“Dear
Folks:
“I'm here.
The 'Sunnyside' finally arrived at Cape Girardeau about one hour late at
1:45 PM after a nice sight seeing trip from St. Louis....
"Those 484 miles from Augusta to St.
Louis were comparatively uneventful, but our 131 miles from St. Louis to Cape
along the Mississippi were interesting ones.
If you think the farmers around home had lots of water you should see
what those along the Mississippi Southern Mo. had. However the conductor said ‘Taint no water a
'tall compared to what it has been.’…
"Rowboats
were everywhere-- we saw one fellow with an unusual contraption- a chair on his
raft.

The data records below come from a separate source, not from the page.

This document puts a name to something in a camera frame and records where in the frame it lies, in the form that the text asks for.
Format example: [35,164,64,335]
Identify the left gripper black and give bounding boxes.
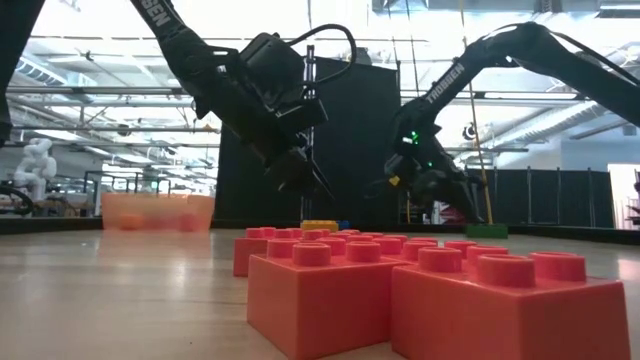
[192,74,335,200]

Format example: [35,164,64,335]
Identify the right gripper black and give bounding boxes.
[383,148,485,225]

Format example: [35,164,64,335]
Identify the green rectangular block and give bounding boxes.
[465,223,510,240]

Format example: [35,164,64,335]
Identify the orange rectangular block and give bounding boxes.
[378,234,510,275]
[233,226,361,279]

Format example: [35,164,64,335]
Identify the orange square block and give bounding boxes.
[246,241,401,360]
[391,251,632,360]

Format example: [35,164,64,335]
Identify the yellow rectangular block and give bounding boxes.
[300,219,340,233]

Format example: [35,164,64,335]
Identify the black folding partition screen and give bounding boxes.
[213,55,402,230]

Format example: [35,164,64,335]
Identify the black partition panels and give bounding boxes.
[463,167,616,230]

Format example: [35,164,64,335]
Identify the orange translucent plastic bin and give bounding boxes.
[101,193,216,234]

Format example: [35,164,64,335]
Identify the yellow cable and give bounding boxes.
[458,0,495,226]

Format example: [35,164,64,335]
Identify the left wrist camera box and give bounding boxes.
[238,32,307,109]

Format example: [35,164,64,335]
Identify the black left wrist camera cable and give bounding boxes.
[288,23,358,85]

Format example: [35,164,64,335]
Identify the black aluminium table frame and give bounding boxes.
[0,215,640,246]

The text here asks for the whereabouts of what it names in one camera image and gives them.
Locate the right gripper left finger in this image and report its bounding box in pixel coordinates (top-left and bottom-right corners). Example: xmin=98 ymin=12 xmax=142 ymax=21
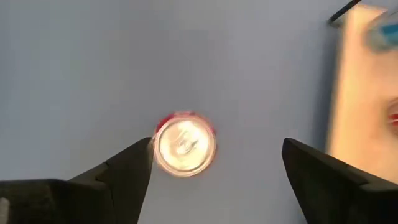
xmin=0 ymin=136 xmax=154 ymax=224

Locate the red Coca-Cola can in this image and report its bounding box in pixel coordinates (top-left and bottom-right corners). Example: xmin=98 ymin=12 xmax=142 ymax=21
xmin=387 ymin=98 xmax=398 ymax=136
xmin=152 ymin=110 xmax=218 ymax=178

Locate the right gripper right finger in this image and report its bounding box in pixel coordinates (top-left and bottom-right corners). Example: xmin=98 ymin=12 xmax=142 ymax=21
xmin=281 ymin=138 xmax=398 ymax=224

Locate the wooden shelf black wire frame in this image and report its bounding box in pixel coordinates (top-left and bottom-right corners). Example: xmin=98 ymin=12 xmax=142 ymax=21
xmin=325 ymin=0 xmax=398 ymax=184

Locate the blue table mat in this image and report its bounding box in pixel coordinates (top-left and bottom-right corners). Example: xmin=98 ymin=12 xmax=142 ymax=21
xmin=0 ymin=0 xmax=343 ymax=224

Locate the blue silver Red Bull can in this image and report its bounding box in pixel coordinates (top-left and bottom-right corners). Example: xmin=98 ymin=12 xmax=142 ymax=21
xmin=365 ymin=7 xmax=398 ymax=52

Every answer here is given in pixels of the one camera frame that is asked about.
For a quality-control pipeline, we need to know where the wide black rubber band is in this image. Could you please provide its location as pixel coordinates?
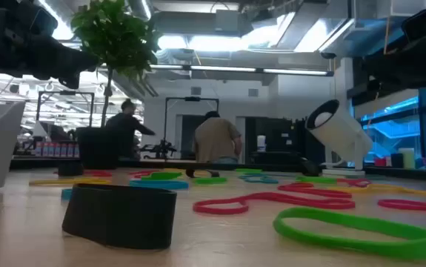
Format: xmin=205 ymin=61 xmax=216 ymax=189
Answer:
xmin=61 ymin=183 xmax=178 ymax=250

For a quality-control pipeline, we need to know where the silver ventilation duct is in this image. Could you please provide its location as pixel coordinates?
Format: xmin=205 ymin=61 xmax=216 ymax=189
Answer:
xmin=240 ymin=0 xmax=356 ymax=53

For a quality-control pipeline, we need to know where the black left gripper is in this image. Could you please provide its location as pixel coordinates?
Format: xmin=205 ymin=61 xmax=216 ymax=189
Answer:
xmin=0 ymin=22 xmax=101 ymax=90

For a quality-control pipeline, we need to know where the person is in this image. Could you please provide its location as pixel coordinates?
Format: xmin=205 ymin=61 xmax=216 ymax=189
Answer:
xmin=192 ymin=111 xmax=243 ymax=165
xmin=104 ymin=99 xmax=156 ymax=161

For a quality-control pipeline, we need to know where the long ceiling light bar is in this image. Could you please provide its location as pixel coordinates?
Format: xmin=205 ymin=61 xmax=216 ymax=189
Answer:
xmin=149 ymin=64 xmax=335 ymax=77

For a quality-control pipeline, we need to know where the black container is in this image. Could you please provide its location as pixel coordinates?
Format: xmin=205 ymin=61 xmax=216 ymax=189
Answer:
xmin=390 ymin=152 xmax=405 ymax=169

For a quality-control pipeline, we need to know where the black background station frame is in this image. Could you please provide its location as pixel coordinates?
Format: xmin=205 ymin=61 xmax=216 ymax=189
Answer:
xmin=164 ymin=96 xmax=220 ymax=160
xmin=36 ymin=90 xmax=96 ymax=129

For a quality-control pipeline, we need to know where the small black block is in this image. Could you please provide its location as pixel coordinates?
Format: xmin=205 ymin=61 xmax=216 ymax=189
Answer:
xmin=301 ymin=159 xmax=323 ymax=177

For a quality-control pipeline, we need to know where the long yellow rubber band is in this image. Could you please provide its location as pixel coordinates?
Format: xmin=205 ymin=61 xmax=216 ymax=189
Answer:
xmin=330 ymin=183 xmax=426 ymax=198

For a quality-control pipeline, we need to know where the black cabinet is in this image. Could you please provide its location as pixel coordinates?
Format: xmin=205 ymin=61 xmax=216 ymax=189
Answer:
xmin=244 ymin=116 xmax=308 ymax=165

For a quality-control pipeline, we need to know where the pale yellow container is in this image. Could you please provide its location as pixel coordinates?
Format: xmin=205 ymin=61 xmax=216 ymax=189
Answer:
xmin=399 ymin=148 xmax=416 ymax=170

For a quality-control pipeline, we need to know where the black plant pot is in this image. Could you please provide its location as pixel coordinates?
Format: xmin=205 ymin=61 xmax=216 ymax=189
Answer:
xmin=76 ymin=127 xmax=120 ymax=171

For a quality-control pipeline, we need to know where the long red rubber band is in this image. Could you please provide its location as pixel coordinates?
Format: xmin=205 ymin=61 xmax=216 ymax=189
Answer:
xmin=277 ymin=182 xmax=353 ymax=200
xmin=193 ymin=191 xmax=356 ymax=216
xmin=377 ymin=199 xmax=426 ymax=214

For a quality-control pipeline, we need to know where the black rectangular block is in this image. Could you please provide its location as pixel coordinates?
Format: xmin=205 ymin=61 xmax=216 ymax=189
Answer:
xmin=185 ymin=169 xmax=220 ymax=178

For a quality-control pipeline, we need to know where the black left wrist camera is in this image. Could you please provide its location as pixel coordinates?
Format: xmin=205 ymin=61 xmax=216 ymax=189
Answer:
xmin=0 ymin=0 xmax=59 ymax=38

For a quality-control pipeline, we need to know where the green leafy plant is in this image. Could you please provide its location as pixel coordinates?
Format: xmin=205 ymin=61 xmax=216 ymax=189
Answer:
xmin=70 ymin=0 xmax=162 ymax=129

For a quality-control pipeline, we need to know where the long teal rubber band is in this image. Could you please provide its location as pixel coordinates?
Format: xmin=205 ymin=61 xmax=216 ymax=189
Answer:
xmin=238 ymin=173 xmax=279 ymax=185

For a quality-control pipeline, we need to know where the small green rubber band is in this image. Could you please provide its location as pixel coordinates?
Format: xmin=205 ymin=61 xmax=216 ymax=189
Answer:
xmin=141 ymin=171 xmax=183 ymax=182

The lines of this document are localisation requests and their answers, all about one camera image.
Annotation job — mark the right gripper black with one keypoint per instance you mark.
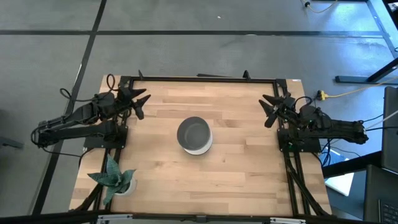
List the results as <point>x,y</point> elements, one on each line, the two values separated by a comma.
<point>284,105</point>

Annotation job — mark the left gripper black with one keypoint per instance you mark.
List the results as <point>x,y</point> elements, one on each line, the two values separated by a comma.
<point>126,96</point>

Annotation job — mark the small white bowl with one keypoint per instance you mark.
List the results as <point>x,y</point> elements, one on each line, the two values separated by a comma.
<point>195,132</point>

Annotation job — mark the large white bowl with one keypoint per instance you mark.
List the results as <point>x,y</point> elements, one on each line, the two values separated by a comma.
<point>199,151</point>

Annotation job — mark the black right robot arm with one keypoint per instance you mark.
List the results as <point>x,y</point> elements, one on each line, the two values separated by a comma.
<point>342,127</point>

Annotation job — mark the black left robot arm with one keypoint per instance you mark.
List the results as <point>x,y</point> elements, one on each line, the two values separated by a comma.
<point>77,133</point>

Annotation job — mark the green snake plant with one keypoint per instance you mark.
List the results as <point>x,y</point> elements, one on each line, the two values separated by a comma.
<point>113,179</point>

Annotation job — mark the white plant pot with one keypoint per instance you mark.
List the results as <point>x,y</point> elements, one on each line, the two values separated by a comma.
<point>132,187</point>

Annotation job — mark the black desk edge bar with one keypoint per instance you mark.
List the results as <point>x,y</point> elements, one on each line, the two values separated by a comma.
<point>351,165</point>

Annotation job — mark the white paper sheet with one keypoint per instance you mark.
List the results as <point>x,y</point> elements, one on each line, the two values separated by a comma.
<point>340,184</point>

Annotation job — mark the dark monitor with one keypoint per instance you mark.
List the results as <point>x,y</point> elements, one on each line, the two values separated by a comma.
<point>391,130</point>

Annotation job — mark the black laptop with keyboard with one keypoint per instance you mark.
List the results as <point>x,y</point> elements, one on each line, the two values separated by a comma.
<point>379,193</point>

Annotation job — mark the black crossbar with silver brackets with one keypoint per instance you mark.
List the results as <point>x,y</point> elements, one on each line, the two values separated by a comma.
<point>46,217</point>

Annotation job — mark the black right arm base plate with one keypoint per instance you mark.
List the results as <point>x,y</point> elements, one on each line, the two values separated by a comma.
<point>311,147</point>

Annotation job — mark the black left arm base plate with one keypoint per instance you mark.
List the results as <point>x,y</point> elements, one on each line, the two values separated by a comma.
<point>93,143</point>

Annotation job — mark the black aluminium table frame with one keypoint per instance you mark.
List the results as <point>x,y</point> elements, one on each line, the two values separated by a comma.
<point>202,80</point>

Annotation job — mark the black desk leg frame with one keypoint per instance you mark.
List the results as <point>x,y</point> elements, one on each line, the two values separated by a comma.
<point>354,79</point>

We also observed several places
where the river had taken the levee out.
At one such we saw a flooded farmhouse and on the levee that remained
machinery of all descriptions -- side delivery rake combine, corn binder, etc.
for a half mile."
--
Letter from my father, Sidney DeVere Brown, Cape Girardeau, Mo., to his family,
Bloomington, Kans., Wednesday, June 30, 1943.
This is my father's first letter from
the Navy. He was in the V-12 program at Southeast Missouri State Teachers College in Cape Girardeau,
Missouri. This program sent sailors to
131 undergraduate institutions across the United States to prepare them to be
naval officers in the war. The Navy announced its V-12 program on
December 12, 1942, and began it on July 1, 1943. So my father was part of the first group to
enter the program. Among well-known
alumni of the program were Johnny Carson, Robert F. Kennedy, Jack Lemmon,
Daniel Patrick Moynihan, and Pierre Salinger.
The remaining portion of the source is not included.